Volver a Doctor en Alaska —cosa que hago cada pocos años— es lo más parecido a una vuelta a la infancia, aquella en la que me quedaba despierto en la cama fingiendo dormir para levantarme sigilosamente a poner la 2. Cicely, esa burbuja de curiosidad y magia en un entorno inhóspito, era mi verdadero hogar; yo vivía en Cicely durante 40 minutos que no cambiaba por nada. Imagino que son cosas de la edad, pero jamás ninguna serie se ha infiltrado tanto en mi cabeza como esta, gracias sobre todo a la indiscutible verdad de todos sus personajes. Hay cientos de momentos que guardo en la memoria, pero me disculparán que mencione un episodio concreto en el que Shelly se ve preterida ante la visita que una vieja amiga hace a Holling. No paran de hablar de los buenos tiempos, cuando Alaska ni siquiera era un Estado, con una afinidad con la que la veinteañera Shelly no puede competir por puras cuestiones cronológicas.
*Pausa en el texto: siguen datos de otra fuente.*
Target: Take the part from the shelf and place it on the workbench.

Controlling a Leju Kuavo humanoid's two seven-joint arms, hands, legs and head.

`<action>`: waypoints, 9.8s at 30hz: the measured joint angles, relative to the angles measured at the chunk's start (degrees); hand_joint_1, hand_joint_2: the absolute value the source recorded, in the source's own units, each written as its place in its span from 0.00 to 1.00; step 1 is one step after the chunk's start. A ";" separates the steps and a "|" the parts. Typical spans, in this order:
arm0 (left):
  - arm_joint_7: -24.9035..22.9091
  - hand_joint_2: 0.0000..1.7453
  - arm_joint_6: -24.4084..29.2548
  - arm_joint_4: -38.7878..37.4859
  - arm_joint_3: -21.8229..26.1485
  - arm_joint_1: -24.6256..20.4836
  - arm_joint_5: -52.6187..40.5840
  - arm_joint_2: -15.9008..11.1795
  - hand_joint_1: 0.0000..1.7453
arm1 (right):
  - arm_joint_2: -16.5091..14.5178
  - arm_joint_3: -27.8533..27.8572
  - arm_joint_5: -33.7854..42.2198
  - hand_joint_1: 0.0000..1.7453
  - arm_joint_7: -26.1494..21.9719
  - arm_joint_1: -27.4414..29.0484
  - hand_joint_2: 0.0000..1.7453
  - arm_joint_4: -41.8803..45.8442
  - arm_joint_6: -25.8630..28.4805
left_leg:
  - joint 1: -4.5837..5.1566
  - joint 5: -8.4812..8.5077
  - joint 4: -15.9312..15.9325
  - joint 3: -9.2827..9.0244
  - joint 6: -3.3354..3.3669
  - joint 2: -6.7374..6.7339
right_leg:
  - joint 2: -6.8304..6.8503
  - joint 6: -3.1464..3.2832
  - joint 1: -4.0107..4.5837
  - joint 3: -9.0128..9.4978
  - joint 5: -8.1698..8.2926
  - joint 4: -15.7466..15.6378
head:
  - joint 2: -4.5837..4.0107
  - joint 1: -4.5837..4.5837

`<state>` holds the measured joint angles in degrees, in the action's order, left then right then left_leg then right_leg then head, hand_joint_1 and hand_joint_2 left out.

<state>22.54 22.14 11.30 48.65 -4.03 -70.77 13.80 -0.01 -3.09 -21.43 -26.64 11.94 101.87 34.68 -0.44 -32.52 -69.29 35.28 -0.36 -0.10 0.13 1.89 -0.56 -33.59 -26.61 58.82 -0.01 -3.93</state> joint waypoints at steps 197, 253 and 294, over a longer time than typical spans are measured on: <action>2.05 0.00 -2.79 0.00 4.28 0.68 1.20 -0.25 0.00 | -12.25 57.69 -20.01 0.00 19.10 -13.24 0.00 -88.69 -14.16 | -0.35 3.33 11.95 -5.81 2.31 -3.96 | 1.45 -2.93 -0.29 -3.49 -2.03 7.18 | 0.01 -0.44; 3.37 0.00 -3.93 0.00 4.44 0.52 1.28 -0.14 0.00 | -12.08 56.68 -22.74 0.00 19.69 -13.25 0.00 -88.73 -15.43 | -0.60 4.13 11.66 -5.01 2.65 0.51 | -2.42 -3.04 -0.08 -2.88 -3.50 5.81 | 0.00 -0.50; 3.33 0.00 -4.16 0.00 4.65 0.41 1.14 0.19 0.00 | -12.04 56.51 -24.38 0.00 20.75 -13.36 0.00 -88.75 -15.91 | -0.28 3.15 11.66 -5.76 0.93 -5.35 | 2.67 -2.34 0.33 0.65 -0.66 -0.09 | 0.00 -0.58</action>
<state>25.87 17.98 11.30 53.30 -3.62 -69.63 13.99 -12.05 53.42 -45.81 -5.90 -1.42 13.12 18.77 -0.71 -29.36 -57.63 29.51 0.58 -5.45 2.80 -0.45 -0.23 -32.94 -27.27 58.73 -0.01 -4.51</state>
Presa de los celos, Shelly se desvela por recrear los años 50 —los de la juventud de Holling y su amiga— y por idear temas de conversación que estén a la altura de su marido. Cuando Holling se percata, hace que Shelly desista con un argumento aplastante: no me interesa tu mente, te quiero por tu cuerpo. Cualquiera pensaría que una frase así garantizaría un bofetón, pero Shelly responde con un beso apasionado. Solo Doctor en Alaska era capaz de hacer poesía con escenas así.
100% de acuerdo contigo, hermano. Pero no te pierdas «The wire», otra joya. Tú mismo lo dices a propósito de la curiosidad, «The wire» es un poco durilla al principio, pero, al final, vale mucho la pena.
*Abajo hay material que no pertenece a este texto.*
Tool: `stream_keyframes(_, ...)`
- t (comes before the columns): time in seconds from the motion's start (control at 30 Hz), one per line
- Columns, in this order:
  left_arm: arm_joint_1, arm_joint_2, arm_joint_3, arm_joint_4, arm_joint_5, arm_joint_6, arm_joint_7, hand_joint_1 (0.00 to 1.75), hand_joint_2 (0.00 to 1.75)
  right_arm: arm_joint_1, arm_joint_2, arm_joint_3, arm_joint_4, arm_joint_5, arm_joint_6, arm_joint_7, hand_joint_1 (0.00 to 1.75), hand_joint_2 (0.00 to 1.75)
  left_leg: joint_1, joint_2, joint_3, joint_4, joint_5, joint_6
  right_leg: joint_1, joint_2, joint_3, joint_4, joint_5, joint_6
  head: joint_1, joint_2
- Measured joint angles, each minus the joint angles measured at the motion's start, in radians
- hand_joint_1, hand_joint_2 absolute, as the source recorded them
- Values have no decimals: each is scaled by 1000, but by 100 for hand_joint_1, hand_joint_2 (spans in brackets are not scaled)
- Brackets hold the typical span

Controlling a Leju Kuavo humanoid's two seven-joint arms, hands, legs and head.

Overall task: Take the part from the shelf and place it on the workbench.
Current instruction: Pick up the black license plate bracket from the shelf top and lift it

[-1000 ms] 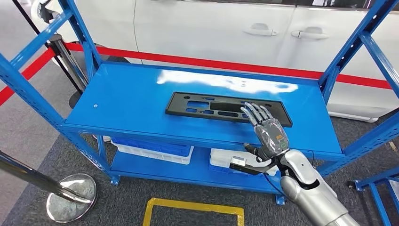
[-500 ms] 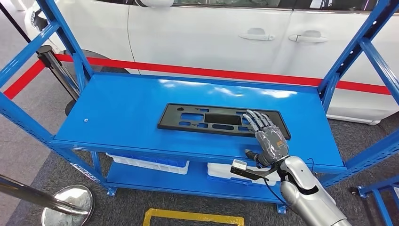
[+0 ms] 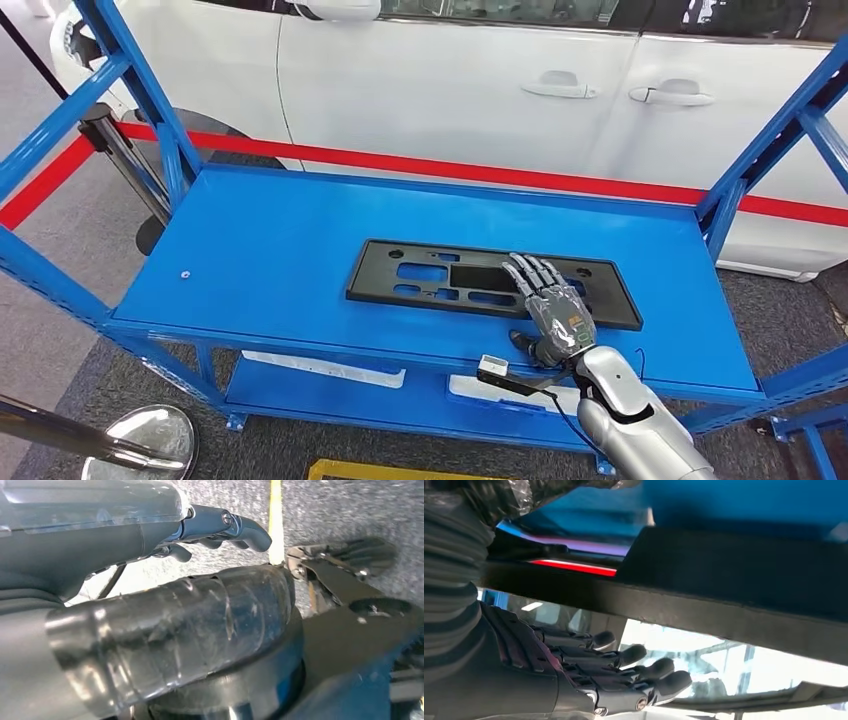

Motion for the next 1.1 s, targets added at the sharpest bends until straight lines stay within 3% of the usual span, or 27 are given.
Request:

Recomendaría «Joe Pera talks with you» a quienes disfrutaron de la serie del doctor, bastante surrealista y pausada también.
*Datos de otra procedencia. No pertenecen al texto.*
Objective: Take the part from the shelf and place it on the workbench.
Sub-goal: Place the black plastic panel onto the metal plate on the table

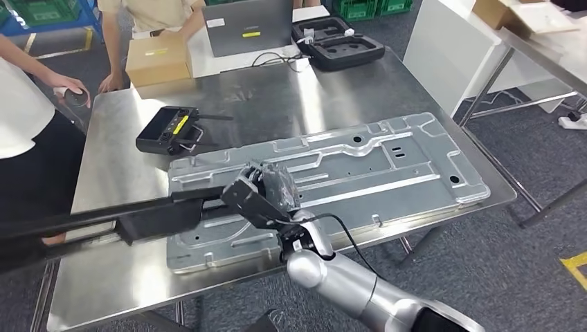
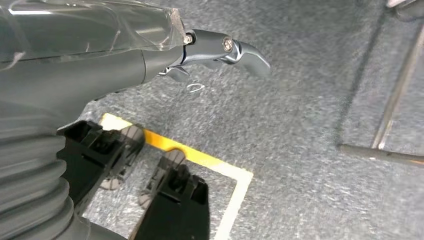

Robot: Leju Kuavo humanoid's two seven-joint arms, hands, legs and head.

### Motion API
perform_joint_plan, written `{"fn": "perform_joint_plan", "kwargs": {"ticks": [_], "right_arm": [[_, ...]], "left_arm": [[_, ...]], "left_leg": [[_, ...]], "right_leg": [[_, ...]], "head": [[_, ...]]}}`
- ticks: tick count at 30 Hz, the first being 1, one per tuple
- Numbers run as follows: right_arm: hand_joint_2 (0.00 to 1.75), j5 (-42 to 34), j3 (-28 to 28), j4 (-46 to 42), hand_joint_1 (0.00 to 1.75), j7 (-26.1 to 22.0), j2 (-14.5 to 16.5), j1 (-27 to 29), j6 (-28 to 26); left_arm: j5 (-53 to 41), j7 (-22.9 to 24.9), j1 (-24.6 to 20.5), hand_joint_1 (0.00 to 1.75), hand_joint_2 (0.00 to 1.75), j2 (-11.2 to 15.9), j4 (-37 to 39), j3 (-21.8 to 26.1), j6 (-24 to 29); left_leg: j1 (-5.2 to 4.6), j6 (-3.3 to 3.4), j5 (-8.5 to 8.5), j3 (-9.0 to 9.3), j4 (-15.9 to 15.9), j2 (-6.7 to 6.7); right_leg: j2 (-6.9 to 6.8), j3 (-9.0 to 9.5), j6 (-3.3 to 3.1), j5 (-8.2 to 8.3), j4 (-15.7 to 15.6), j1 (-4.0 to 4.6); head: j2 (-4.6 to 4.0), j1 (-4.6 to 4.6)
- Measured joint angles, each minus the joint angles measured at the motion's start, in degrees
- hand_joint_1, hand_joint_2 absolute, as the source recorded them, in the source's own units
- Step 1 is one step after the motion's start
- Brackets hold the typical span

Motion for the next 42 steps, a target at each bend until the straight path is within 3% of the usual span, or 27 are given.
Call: {"fn": "perform_joint_plan", "kwargs": {"ticks": [3,4,5,6,8,10,14,16,18,19,20,21,24,25,27,29,31,33,34,35,36,39,40,42], "right_arm": [[1.75,2.9,0.9,1.6,1.75,3.7,0.2,-2.7,0.0],[1.75,3.8,1.2,2.1,1.75,4.8,0.3,-3.5,0.1],[1.75,4.8,1.6,2.5,1.75,6.0,0.3,-4.3,0.3],[1.75,5.8,1.9,2.9,1.75,7.3,0.4,-5.3,0.6],[1.75,7.7,2.6,3.6,1.75,9.7,0.6,-7.2,1.1],[1.75,9.9,3.2,4.3,1.75,12.3,0.8,-8.9,1.0],[1.75,17.0,4.4,5.8,1.75,19.0,0.8,-11.6,0.9],[1.75,20.0,5.0,6.4,1.75,21.1,0.7,-12.9,3.4],[1.75,23.0,6.1,7.2,1.75,23.0,0.7,-14.0,8.8],[1.75,24.2,6.7,7.6,1.75,23.7,0.6,-14.5,11.8],[1.75,25.1,7.3,8.1,1.75,24.4,0.6,-14.9,14.5],[1.75,25.8,7.8,8.6,1.75,25.0,0.6,-15.3,16.8],[1.75,27.1,9.1,9.8,1.75,25.9,0.5,-16.9,21.5],[1.75,27.4,9.4,10.1,1.75,26.0,0.4,-17.4,22.4],[1.75,27.8,10.1,10.8,1.75,26.0,0.1,-18.1,23.1],[0.87,28.0,10.6,11.3,0.87,26.2,-0.3,-18.6,23.1],[0.00,28.4,10.9,11.4,0.00,26.3,-0.8,-19.0,22.6],[0.00,28.9,11.0,11.5,0.00,26.3,-1.2,-19.1,22.1],[0.00,29.0,11.1,11.5,0.00,26.3,-1.4,-19.0,21.7],[0.00,29.3,11.3,11.6,0.00,26.3,-1.6,-19.0,21.2],[0.00,29.5,11.4,11.6,0.00,26.3,-1.7,-19.0,20.6],[0.00,29.9,11.8,11.6,0.00,26.2,-1.8,-19.0,19.2],[0.00,30.0,11.9,11.6,0.00,26.2,-1.7,-19.1,18.9],[0.00,30.0,12.1,11.6,0.00,26.2,-1.7,-19.1,18.7]], "left_arm": [[-0.5,0.2,-0.3,0.00,1.75,-0.5,0.0,0.0,-0.4],[-0.6,0.2,-0.3,0.00,1.75,-0.6,0.0,0.0,-0.6],[-0.7,0.2,-0.3,0.00,1.75,-0.7,0.0,0.0,-0.8],[-0.8,0.2,-0.3,0.00,1.75,-0.8,0.0,0.0,-0.9],[-0.9,0.1,-0.5,0.00,1.75,-1.1,0.0,0.0,-1.0],[-0.9,0.0,-0.7,0.00,1.75,-1.2,0.0,0.0,-1.1],[-1.0,-0.1,-0.8,0.00,1.75,-1.3,0.0,0.0,-1.1],[-1.2,-0.1,-0.9,0.00,1.75,-1.4,0.0,0.0,-1.2],[-1.3,-0.1,-1.0,0.00,1.75,-1.4,0.0,0.0,-1.4],[-1.3,-0.1,-1.0,0.00,1.75,-1.4,0.0,0.0,-1.5],[-1.3,-0.2,-0.9,0.00,1.75,-1.4,0.0,0.0,-1.6],[-1.3,-0.2,-0.9,0.00,1.75,-1.4,0.0,0.0,-1.7],[-1.3,-0.7,-0.9,0.00,1.75,-1.4,0.0,0.0,-1.8],[-1.2,-0.9,-0.9,0.00,1.75,-1.4,0.0,0.0,-1.8],[-1.2,-1.1,-0.8,0.00,1.75,-1.4,0.0,0.1,-1.7],[-1.4,-1.2,-0.7,0.00,1.75,-1.5,0.0,0.1,-1.5],[-1.7,-1.6,-0.7,0.00,1.75,-1.6,0.0,0.1,-1.3],[-2.2,-1.8,-0.6,0.00,1.75,-1.7,0.0,0.1,-1.0],[-2.3,-1.9,-0.6,0.00,1.75,-1.7,0.0,0.1,-0.7],[-2.5,-1.9,-0.5,0.00,1.75,-1.7,0.0,0.1,-0.4],[-2.5,-1.9,-0.5,0.00,1.75,-1.7,0.0,0.1,0.0],[-2.3,-1.9,-0.5,0.00,1.75,-1.7,0.0,0.2,0.4],[-2.3,-1.9,-0.5,0.00,1.31,-1.6,0.0,0.2,0.4],[-2.2,-1.9,-0.5,0.00,0.44,-1.6,0.0,0.2,0.5]], "left_leg": [[0.06,0.42,0.16,0.13,-0.2,0.01],[0.04,0.45,0.13,0.14,-0.1,-0.02],[0.06,0.46,0.06,0.16,-0.1,-0.07],[0.11,0.39,-0.05,0.19,0.1,-0.13],[0.12,-0.02,-0.52,0.11,0.7,-0.22],[-0.10,-0.50,-0.97,-0.19,1.3,-0.21],[-0.09,-1.19,-1.74,-0.75,2.2,-0.13],[0.18,-1.93,-4.46,-2.96,7.1,-0.04],[0.47,-2.52,-7.97,-6.87,15.5,-0.01],[0.55,-2.63,-8.79,-8.46,18.5,-0.01],[0.58,-2.61,-8.47,-9.08,19.3,-0.01],[0.57,-2.46,-7.02,-8.49,17.5,-0.01],[0.22,-1.41,-1.26,-3.08,4.9,0.00],[0.00,-1.12,-0.49,-1.93,2.4,0.02],[-0.39,-0.87,-0.35,-1.37,1.4,0.01],[-0.15,-0.41,0.02,-1.05,0.8,0.01],[0.19,0.18,0.41,-0.61,0.1,0.09],[0.14,0.45,0.43,-0.55,0.1,0.13],[0.13,0.47,0.41,-0.54,0.1,0.12],[0.15,0.48,0.38,-0.54,0.2,0.10],[0.22,0.42,0.33,-0.52,0.3,0.07],[0.37,-0.33,-0.28,-0.64,1.1,0.01],[0.24,-0.64,-0.52,-0.77,1.4,0.00],[0.05,-1.05,-0.70,-0.94,1.6,-0.03]], "right_leg": [[0.01,-5.36,0.37,-5.05,11.2,-0.01],[0.00,-6.74,0.47,-5.58,13.8,-0.03],[-0.01,-7.03,0.54,-4.88,14.0,-0.05],[-0.03,-6.17,0.57,-3.12,11.8,-0.09],[-0.10,-2.47,0.59,0.95,3.6,-0.13],[-0.07,-0.26,0.20,2.56,-1.5,-0.09],[-0.01,-0.17,-1.09,2.57,-2.1,-0.11],[0.00,-0.18,-1.55,2.66,-2.2,-0.33],[0.08,-0.22,-1.74,2.66,-2.2,-0.35],[0.12,-0.21,-1.76,2.63,-2.2,-0.34],[0.13,-0.20,-1.78,2.61,-2.2,-0.32],[0.15,-0.17,-1.77,2.59,-2.2,-0.29],[0.24,-0.12,-1.61,2.55,-2.2,-0.17],[0.24,-0.16,-1.42,2.54,-2.2,-0.14],[0.16,-0.21,-0.86,2.60,-2.4,-0.15],[0.08,-0.24,-0.21,2.26,-2.2,-0.21],[0.08,-1.78,0.18,-0.01,1.5,-0.16],[0.08,-5.54,0.38,-3.66,9.5,-0.16],[0.07,-7.29,0.50,-4.76,13.0,-0.17],[0.06,-8.19,0.61,-4.83,14.6,-0.21],[0.05,-7.83,0.72,-3.75,13.7,-0.27],[-0.03,-2.21,1.01,1.58,2.0,-0.49],[0.01,-0.92,0.87,2.40,-0.6,-0.54],[0.19,-0.42,0.22,2.46,-1.7,-0.33]], "head": [[0.00,0.44],[0.00,0.51],[0.00,0.56],[0.00,0.63],[0.00,0.80],[0.00,0.94],[0.00,1.07],[0.00,1.08],[0.00,1.06],[0.00,1.06],[0.00,1.06],[0.00,1.06],[0.00,1.07],[0.00,1.08],[0.00,1.12],[0.00,1.17],[0.00,1.32],[0.00,1.46],[0.00,1.49],[0.00,1.50],[0.00,1.51],[0.00,1.56],[0.00,1.58],[0.00,1.58]]}}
https://m.imdb.com/title/tt8199790/
Suscribo cada palabra de tu artículo. Mi grado de freakismo ciceliano me llevó a hacerme piloto, como Maggie y a vivir en un pueblo con una sola calle principal en la que en vez de alces cruzan jabalíes. El rifle todavía no me lo he comprado, pero dadme tiempo…
Realismo mágico, ahí has dado en el clavo. Por eso me gusta tanto la serie que tengo grabada en VHS y en DVD, en inglés y en español.
Termino, que mi comentario anterior se envió sin acabar.
Hablaba de mi grado de freakismo ciceliano, el cual me llevaba a encontrar respuestas a mi dilemas existenciales en mi atolondrada vida estudiantil, también en Salamanca.
Todavía no he conseguido ir a Alaska de viaje pero en los 50, me lo regalo, vamos que me lo regalo.
Es increíble cómo, una serie, una historia tan rica, tan llena de matices y tan bien contada puede marcar tu vida para siempre.
Su banda sonora, sus personajes, el realismo mágico en el que flota, todo en ella es absolutamente delicioso. Yo no he vuelto a experimentar lo que sentía viendo Doctor en Alaska.
No siendo objetivamente nada del otro mundo, aunque sí querida a rabiar por un grupo de fans que no desiste de pedir año tras año que se publique como sea (derechos musicales one more time); una serie posterior que tenía un aire a ésta, tensión sexual largamente no resuelta incluida, fue «Ed». Aquí sólo la emitieron en aquel más que fugaz canal de la TDT de Sony.